The IG report uncritically cited by Sen. Gillibrand doesn’t even examine the potential costs of Postal banking. And as we’ve seen from the USPS’ money order operations in recent years, it is hard for the agency to consistently maintain profitability in financial services. Even though the USPS charges at least $1.25 for each money order (for non-military consumers), they currently only make about 10 cents per transaction once costs are considered. And in 2017, the agency actually lost 5 cents per money order. Postal banking may turn a profit for the USPS, but it certainly won’t make a dent in the agency’s $140 billion in unfunded liabilities. 

Fortunately, public officials are starting to demand the reform and transparency that the USPS desperately needs right now.

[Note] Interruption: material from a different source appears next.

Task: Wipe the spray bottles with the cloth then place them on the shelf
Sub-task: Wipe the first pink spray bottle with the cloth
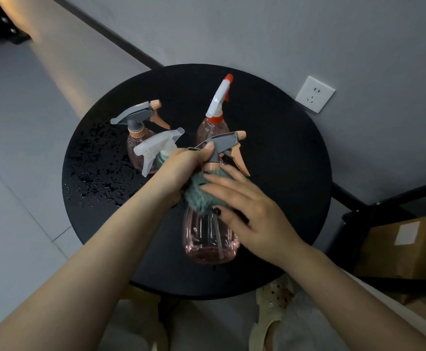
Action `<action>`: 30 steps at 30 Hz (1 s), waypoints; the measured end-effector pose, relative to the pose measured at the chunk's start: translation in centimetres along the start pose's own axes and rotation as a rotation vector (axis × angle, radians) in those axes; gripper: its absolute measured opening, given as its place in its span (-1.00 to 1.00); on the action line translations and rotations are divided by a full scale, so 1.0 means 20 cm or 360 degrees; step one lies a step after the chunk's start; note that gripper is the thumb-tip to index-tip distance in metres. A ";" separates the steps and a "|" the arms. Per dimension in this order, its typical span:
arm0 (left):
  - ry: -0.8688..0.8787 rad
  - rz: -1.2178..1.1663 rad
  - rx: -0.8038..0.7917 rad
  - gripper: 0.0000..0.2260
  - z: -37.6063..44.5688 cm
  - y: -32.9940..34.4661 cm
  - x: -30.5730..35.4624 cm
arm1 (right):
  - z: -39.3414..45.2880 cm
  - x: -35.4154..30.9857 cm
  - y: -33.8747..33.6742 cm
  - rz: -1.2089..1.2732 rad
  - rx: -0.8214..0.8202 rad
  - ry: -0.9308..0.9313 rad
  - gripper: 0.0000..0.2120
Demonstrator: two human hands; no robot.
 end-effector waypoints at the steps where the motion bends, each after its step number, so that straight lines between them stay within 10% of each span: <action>1: 0.0001 0.0002 0.0000 -0.74 0.00 0.00 0.00 | 0.01 0.00 0.00 0.0070 0.0015 0.0066 -0.62; 15: 0.0151 0.0092 0.0123 -0.80 -0.02 -0.03 0.08 | -0.09 -0.08 0.05 -0.0762 -0.0116 -0.0815 -0.72; 30: 0.0102 0.0023 0.0013 -0.73 -0.02 0.00 0.02 | -0.02 -0.05 0.02 0.0067 -0.0008 0.0138 -0.60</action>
Point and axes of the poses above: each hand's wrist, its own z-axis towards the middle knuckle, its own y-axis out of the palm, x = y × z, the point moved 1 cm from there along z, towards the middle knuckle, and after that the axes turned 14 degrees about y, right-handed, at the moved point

Senate Homeland Security and Governmental Affairs Committee Chairman Sen. Ron Johnson (R-Wis.) is pushing for the agency to release weekly revenue reports so that lawmakers can monitor the USPS’ financial health during the COVID-19 crisis. Hopefully, the USPS’ new postmaster general can lead the charge for greater overall transparency and share the agency’s pricing structure with the public. As long as the agency continues to withhold information from the public, misinformation will continue to proliferate at the expense of truth and reform. Taxpayers deserve better than bailouts and obfuscation.